Pork, pork, and some pork for good measure
Italians are proficient at many things -- eating, talking with their hands, having cousins named Vinny -- but perhaps they’re best at ensuring you eat enough delicious meat to grow up big and strong (sorry, Joe Pesci). To wit: Salumeria 104, a trattoria/salumi shop opening Monday in a space with wood-colored chairs made of Italian straw, wine-barrel high tables, Tuscan murals, and a stark white marble counter housing a serious 150lb slicer, or Edward Scissorhands when someone finally fed him.
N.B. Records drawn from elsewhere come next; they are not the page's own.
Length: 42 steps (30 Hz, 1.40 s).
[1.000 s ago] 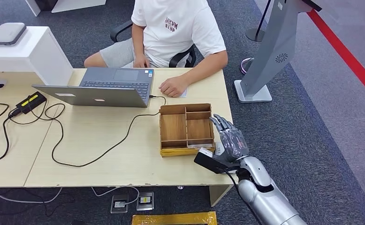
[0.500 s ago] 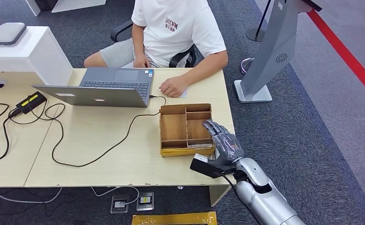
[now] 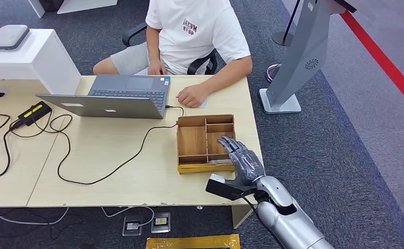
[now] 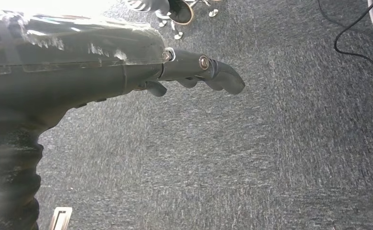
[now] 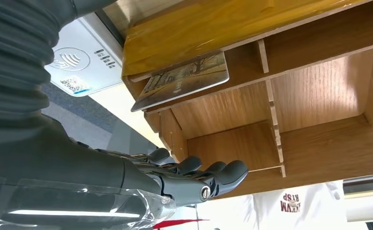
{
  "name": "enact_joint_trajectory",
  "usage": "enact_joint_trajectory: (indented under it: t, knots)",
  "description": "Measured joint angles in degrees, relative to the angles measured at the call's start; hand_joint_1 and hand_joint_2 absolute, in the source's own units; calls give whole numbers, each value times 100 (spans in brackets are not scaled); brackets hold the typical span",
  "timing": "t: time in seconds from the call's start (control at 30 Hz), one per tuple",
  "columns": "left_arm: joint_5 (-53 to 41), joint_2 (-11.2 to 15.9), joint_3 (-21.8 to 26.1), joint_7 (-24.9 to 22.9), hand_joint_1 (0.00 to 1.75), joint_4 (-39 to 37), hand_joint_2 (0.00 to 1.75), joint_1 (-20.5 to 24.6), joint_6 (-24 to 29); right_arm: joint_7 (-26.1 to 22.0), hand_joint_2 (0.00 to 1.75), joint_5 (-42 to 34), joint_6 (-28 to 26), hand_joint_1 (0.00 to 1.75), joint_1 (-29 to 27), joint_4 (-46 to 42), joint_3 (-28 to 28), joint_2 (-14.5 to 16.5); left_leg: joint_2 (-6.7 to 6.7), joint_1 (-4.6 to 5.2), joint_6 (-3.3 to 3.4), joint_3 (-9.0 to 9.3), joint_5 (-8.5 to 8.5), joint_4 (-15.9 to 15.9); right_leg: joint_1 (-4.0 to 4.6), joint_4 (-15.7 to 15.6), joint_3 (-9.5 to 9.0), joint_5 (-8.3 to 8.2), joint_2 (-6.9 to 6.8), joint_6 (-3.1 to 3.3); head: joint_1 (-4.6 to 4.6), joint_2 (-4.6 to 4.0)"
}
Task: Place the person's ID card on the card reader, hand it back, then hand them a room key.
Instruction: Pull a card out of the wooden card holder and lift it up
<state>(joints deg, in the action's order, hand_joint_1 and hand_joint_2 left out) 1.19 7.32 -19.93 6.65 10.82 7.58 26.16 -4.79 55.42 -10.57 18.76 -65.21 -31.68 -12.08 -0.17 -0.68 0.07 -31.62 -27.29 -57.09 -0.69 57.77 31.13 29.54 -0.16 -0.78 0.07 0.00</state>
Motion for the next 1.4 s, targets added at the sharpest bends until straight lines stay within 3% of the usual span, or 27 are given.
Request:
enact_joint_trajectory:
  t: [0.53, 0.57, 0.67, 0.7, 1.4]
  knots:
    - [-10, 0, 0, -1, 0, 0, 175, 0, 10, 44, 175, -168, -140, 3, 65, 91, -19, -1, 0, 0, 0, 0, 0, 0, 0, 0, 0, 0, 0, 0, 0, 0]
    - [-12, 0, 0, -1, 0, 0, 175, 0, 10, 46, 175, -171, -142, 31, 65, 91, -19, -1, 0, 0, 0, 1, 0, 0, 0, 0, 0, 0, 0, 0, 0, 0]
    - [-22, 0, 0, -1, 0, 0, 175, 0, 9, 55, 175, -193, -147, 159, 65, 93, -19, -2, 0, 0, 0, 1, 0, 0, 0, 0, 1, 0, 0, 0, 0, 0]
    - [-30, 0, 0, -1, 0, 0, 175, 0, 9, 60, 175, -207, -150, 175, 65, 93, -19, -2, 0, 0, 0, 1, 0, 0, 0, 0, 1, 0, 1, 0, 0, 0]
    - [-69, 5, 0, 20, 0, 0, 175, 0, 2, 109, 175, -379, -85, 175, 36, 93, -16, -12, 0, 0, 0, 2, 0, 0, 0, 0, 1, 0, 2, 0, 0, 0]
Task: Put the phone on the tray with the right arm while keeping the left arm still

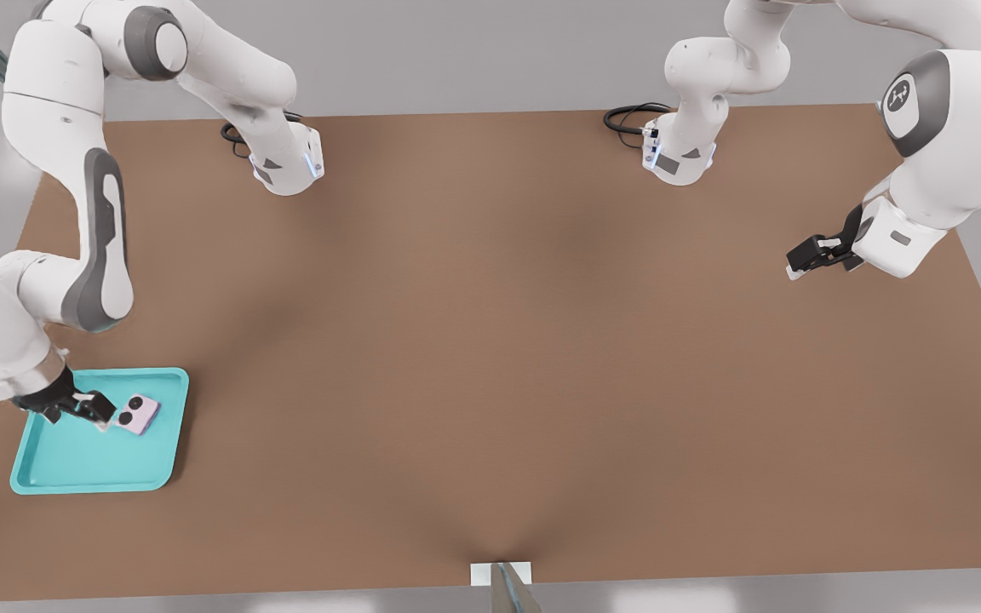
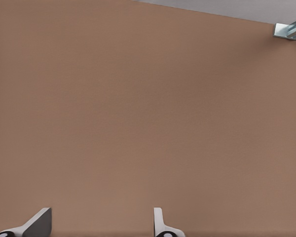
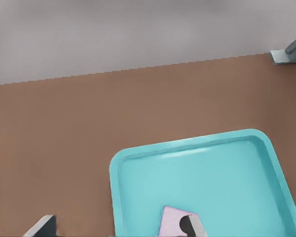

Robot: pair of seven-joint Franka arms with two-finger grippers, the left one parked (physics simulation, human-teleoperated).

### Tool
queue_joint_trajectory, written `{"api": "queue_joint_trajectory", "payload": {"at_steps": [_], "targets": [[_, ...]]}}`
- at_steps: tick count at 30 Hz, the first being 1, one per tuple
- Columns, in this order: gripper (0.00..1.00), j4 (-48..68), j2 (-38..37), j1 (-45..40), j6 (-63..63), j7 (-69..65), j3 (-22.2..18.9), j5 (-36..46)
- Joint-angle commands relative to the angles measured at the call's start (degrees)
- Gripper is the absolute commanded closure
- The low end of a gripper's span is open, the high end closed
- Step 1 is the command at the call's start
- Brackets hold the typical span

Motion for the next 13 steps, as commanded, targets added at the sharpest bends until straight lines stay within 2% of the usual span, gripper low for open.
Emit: {"api": "queue_joint_trajectory", "payload": {"at_steps": [1, 2, 4, 5, 7, 10, 12, 13], "targets": [[0.0, 9.0, -5.9, 9.3, -36.7, -0.5, -3.4, -0.2], [0.0, 26.7, 0.5, 13.2, -49.9, 0.5, -4.6, 0.1], [0.0, 16.4, -4.6, 14.2, -41.3, 0.7, -4.9, 0.1], [0.0, 15.8, -5.5, 14.2, -39.8, 0.8, -5.0, 0.5], [0.0, 7.7, -8.6, 14.1, -35.1, 0.9, -3.5, 2.7], [0.0, 7.6, -8.3, 13.8, -35.4, 0.9, -2.5, 2.7], [0.0, 10.0, -7.5, 13.8, -39.2, 5.1, 0.1, 2.1], [0.0, 10.0, -7.2, 13.8, -39.2, 4.7, -0.2, 2.1]]}}
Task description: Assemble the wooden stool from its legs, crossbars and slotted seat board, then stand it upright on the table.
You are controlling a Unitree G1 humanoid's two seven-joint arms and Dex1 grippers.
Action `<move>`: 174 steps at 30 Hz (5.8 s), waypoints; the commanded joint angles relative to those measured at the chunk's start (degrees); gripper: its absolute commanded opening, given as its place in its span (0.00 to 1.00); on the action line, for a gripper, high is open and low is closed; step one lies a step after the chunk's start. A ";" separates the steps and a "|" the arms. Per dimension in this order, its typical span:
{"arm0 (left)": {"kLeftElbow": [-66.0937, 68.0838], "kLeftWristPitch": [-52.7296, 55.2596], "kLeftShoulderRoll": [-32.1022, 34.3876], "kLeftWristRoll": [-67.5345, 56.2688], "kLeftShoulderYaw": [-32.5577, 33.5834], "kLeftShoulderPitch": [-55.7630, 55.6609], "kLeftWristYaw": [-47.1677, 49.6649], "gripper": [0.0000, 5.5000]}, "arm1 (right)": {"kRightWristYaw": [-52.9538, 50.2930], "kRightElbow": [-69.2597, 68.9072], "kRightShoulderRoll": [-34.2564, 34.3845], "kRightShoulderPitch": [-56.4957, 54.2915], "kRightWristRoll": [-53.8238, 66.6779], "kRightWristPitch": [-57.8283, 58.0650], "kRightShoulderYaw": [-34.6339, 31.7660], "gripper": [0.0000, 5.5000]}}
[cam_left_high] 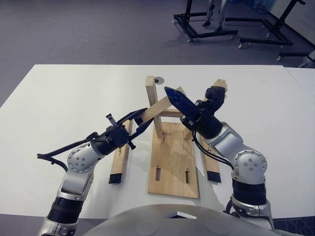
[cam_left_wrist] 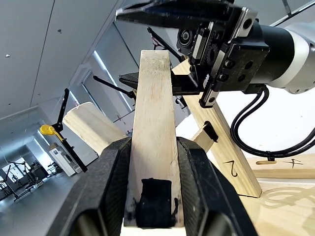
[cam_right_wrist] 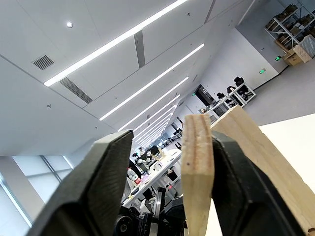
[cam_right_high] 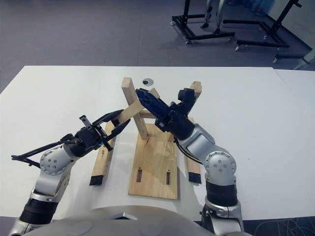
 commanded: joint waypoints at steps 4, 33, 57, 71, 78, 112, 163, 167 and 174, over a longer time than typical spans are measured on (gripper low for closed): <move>1.26 -0.77 0.91 0.86 -0.59 -0.93 0.16 0.23 | 0.02 1.52 -0.27 -1.09 -1.79 0.56 0.76 0.19; 0.36 5.62 -2.46 2.11 5.56 5.40 11.69 0.56 | 12.07 -3.30 -23.52 21.76 14.06 10.71 -20.84 0.07; -7.58 13.86 -13.06 10.68 4.53 15.84 28.20 0.56 | -26.53 -14.57 -16.10 24.98 -16.79 -0.26 -19.46 0.07; -5.90 14.05 -12.02 11.68 2.57 15.13 27.10 0.56 | -27.81 -11.95 -15.10 25.81 -24.29 0.87 -16.42 0.07; -5.64 14.26 -11.72 11.78 2.79 15.05 26.95 0.56 | -27.86 -9.58 -14.44 24.96 -28.13 1.35 -14.45 0.07; -2.05 11.74 -13.38 13.93 0.42 13.72 29.65 0.56 | -37.00 -6.74 -9.84 12.48 -19.94 9.58 -18.82 0.07; -0.41 11.80 -14.64 15.41 -1.48 11.84 30.69 0.56 | -19.84 1.46 -14.55 15.85 -48.13 2.40 -7.84 0.07; 0.05 11.46 -14.73 15.49 -1.53 11.69 30.96 0.56 | -18.72 1.80 -14.65 15.22 -49.60 0.90 -8.00 0.07; 0.08 11.57 -14.80 15.49 -1.62 11.55 31.23 0.56 | -17.24 3.88 -15.16 13.37 -52.70 -1.46 -7.91 0.07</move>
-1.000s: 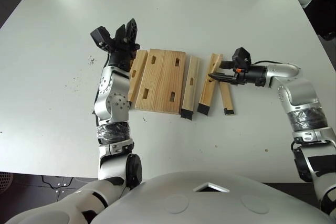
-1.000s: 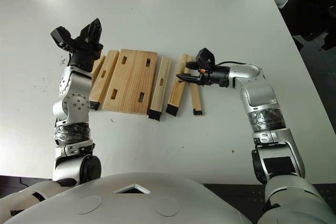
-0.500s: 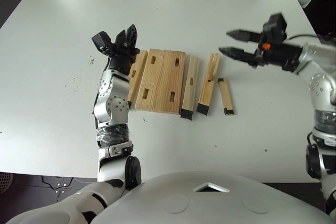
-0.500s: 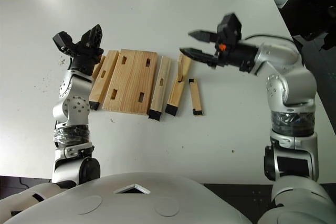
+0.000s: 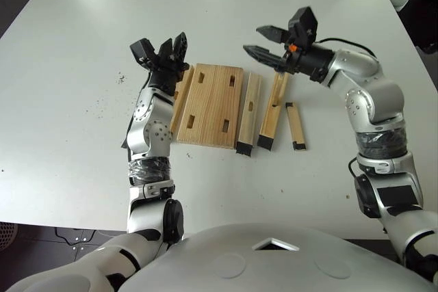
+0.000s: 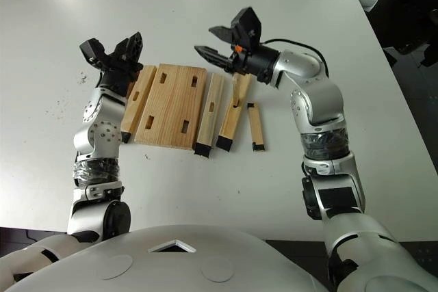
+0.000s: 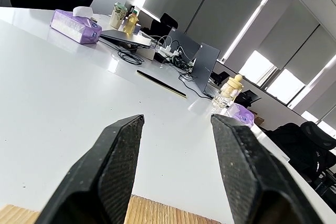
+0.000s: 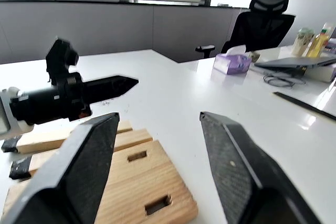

Chef/owner Angelo Masarin (he’s done time at Casa Tua, Sardinia Enoteca, Cecconi’s) will gladly set you up with plates of mixed/matched imported meats (prosciutto di parma, cotto al tartufo) and cheeses (one Parmigiano Reggiano so rare, they're the lone stockist in Florida), bigger Primi like housemade gnocchi w/ crispy prosciutto, plus salads boasting produce from Paradise Farms, where Axl Rose's bucolic cousin Jebediah wishes to be taken down to.
Things get even heavier with Secondi like porchetta (roasted pork loin wrapped in crispy pork belly), seared pork spare ribs, and baccala, a traditional creamy slow-cooked salt cod with polenta. And if you don’t have time to sit down because the line for New Year’s Eve tickets isn’t getting any shorter, zero in on that slicer counter to grab any of the cured meats to go, or have them construct you a massive sandwich.
While you can’t brown-bag to bring to New Year's Eve, they've got wine for days, including upwards of 40 reds, 25+ whites, and suds like Peroni, locally brewed Key West Sunset Ale, and Prestige, something Edward had in spades, thanks to his maker Vincent Price.